# Sizing water-to-air hydronic forced air heater for pole building?



## MNBobcat (Nov 17, 2011)

Hi Guys,

I have a 40 x 76 pole building with 12 foot ceilings. I just had pole building metal installed on the ceiling and insulated with R44 cellulose and vapor barrier. The walls have +R19 foam. The building is very well insulated. There are three 16 foot wide garage doors which I'll be insulating with foam panels. One utility door. No windows.

My goal is to be able to keep the building at perhaps 40 degrees when not used. And then be able to turn on the heat and warm it to 70 degrees in about a half hour to an hour.

I have an outdoor wood boiler that I'll be using to heat it. It will pump 185F water to the heat exchanger(s). Originally I was thinking of putting in two water-to-air hanging heaters (the kind with a fan behind the HX radiator). I was thinking one on each end of the building.

The place where I buy from has 140K heaters in stock. They can get 220K heaters if they order them.

What I don't know is if I'll need two heaters or if one will be enough. The foam insulating company said it won't take anything to heat the building and one heater will be plenty. But I'd like to hear some other opinions.

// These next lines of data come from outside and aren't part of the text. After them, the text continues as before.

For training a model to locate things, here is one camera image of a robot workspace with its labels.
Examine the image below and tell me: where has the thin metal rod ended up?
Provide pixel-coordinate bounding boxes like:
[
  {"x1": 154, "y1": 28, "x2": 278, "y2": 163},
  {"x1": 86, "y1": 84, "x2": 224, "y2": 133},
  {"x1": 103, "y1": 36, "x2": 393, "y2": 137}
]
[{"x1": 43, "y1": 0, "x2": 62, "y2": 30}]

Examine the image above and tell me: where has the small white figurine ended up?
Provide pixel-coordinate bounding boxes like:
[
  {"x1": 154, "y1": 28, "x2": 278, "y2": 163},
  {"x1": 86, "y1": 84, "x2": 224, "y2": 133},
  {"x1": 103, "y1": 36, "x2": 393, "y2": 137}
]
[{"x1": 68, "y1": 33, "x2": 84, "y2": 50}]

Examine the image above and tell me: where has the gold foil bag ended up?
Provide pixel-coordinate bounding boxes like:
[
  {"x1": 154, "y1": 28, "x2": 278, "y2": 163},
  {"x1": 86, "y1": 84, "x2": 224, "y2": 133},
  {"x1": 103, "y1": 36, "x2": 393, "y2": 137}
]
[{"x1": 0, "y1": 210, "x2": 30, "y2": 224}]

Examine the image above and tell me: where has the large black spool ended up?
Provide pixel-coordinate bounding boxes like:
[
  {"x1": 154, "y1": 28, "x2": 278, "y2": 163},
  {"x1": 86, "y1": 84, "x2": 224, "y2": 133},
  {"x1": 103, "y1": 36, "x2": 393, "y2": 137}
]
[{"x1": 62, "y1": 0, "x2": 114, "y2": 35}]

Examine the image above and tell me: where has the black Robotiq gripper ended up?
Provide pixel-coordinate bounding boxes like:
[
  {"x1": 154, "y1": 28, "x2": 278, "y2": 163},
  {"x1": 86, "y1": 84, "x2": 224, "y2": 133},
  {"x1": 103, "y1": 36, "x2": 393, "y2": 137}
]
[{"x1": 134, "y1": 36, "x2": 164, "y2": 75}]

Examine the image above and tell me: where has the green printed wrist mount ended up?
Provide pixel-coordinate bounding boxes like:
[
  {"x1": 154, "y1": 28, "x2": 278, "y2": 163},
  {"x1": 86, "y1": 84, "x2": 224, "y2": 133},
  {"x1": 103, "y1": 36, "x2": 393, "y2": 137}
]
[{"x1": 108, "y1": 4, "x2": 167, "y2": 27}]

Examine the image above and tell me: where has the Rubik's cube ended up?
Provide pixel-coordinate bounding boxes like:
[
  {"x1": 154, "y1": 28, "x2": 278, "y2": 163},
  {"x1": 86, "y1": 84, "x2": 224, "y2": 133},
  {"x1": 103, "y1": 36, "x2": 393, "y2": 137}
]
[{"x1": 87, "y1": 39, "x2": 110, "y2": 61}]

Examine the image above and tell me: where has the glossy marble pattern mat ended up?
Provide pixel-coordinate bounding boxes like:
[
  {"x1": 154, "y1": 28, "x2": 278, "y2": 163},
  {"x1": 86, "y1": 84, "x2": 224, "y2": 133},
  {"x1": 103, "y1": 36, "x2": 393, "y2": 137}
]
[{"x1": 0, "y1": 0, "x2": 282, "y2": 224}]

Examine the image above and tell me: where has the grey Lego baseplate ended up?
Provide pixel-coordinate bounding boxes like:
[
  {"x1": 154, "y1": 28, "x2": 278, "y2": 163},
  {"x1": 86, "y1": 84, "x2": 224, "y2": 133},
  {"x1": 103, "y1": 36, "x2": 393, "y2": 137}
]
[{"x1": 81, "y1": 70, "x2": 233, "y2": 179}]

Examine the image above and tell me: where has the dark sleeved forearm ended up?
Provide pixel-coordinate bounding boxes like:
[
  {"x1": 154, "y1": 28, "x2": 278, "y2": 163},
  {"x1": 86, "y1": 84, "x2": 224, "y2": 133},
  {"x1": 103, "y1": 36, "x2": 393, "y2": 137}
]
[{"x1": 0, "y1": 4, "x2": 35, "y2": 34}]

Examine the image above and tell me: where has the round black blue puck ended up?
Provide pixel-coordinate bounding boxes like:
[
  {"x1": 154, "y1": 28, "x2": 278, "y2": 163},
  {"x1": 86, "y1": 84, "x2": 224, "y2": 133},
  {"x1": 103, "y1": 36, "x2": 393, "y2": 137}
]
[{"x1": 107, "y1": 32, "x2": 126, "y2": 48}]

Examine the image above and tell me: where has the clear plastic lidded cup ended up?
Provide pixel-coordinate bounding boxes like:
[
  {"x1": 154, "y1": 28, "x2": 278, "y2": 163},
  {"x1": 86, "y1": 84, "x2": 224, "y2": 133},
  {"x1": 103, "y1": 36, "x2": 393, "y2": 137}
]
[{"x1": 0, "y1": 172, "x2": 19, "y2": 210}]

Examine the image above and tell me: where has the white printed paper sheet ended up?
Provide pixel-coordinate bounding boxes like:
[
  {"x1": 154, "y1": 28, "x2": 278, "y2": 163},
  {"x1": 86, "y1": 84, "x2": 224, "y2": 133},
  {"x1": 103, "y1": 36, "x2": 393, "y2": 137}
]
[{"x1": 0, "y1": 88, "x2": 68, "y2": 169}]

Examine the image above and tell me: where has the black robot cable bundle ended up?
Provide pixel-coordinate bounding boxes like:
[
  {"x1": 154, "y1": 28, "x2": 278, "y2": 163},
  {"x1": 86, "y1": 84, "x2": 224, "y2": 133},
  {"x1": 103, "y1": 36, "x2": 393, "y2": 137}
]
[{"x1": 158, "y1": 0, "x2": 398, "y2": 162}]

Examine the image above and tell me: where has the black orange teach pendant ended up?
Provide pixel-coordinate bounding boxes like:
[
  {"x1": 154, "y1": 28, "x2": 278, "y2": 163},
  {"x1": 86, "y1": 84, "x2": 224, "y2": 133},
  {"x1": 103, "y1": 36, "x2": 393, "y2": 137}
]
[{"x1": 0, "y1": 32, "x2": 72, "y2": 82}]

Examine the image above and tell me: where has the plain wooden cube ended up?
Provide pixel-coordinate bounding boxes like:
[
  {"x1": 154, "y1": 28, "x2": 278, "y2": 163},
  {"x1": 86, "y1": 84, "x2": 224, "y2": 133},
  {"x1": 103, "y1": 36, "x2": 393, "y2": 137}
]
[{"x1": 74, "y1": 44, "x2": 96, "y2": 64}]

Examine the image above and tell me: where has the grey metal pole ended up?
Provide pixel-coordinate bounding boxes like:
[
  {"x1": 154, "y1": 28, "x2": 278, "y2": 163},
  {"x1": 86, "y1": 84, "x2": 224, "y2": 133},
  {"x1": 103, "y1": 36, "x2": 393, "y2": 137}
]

I can go with two 140K heaters, two 220k heaters, one 220k heater or one 140k heater. Obviously I don't want to waste money and buy more than I need.

I'm in Minnesota so -10F to -20F temps are not uncommon.

What do you guys think?


----------



## PassionForFire&Water (Nov 17, 2011)

40 x 76 = 3,040 SF
For a residence (7 to 8' high ceilings) not very well insulated I most of the time take 35BTU/sf to get an idea on heat demand.
So 3,040SF x 35 BTU/SF = 106,400 BTU/hr
12' high ceilings is 50% more volume, so this would be 103,400 x 1.5 = 160,000 BTU/hr.
It looks to me that with your ceiling insulation R44 and wall insulation R19 you should fall within 140,000 BTU/hr, but it may be border line.
At the other hand, it's better to have a smaller boiler perfoming at peak then a bigger boiler at medium burn.


----------



## rkusek (Nov 17, 2011)

Passion's numbers seem to follow my experience.  My Morton building is a little smaller  30x60 with 14' ceilings,  18'x12' insulated door, and 2 insulated walk in doors (one has a window).  I put R19 fiberglass in walls and R38 fiberglass in ceiling.  I wanted to put pex in floor but had time constraints in late Oct 08 that didn't allow for that.  It is very easy to heat this shed, with foam insulation I would guess yours should be easier.  I'm using a homemade water to air heater using an old outside home AC (actually heatpump) condenser unit from the junkyard.  I changed the fan to 120V but I could have just placed a simple cheap box fan on top since the fan actually turns too fast.  It can take all my EKO 40 can put out when it is running at full tilt probably at least 100kBTU.  A single 140k heater with constant 185* water would probably suffice but I can't imagine you would need more than a single 220k heater even in Minnesota.  If you were using gasser/storage that would have lower water temps it would make sense to use the 220k heater.  Last winter from December to February when the boiler was running every day it kept the shed around 60* without the need to even run the fan just circulating the water through the coils plus some heat off the boiler too (indoor) I guess.  You are going to love a 70* heated shop when it is below zero outside, nothing like working in short sleeves.  Pricewise, it might make sense to start with a single 140k on the end of the building that you use the most.  If that is not enough you could add another on the other end.  I'm guessing the 140k are probably quite a bit cheaper than the 220k.  I would plan on keeping the building at 60* as a minimum which is still pretty comfortable and you can work in there while you are waiting for it to heat up to 70*.  This might allow for you to get by with the single heater.  We have been down to 20* the last 2 nights and my shed was still 48* this morning and I haven't even ran the boiler yet this year.  The concrete must be still pulling heat out of the ground I guess.  Insulation makes all the difference.


----------



## MNBobcat (Nov 17, 2011)

Thanks guys.  I talked to the place where I buy my stuff and I decided on the 140K unit.  I'm going to install it tomorrow or Saturday but with a TEE in the line so that if I need to it will be easy to install a second one.  I'm pretty much planning that I'll need two units.  Since they plumb in series, a single 220K might take so much heat out of the line that the second unit wouldn't get much for heat anyway.  These guys say two 140K units can coexist pretty well.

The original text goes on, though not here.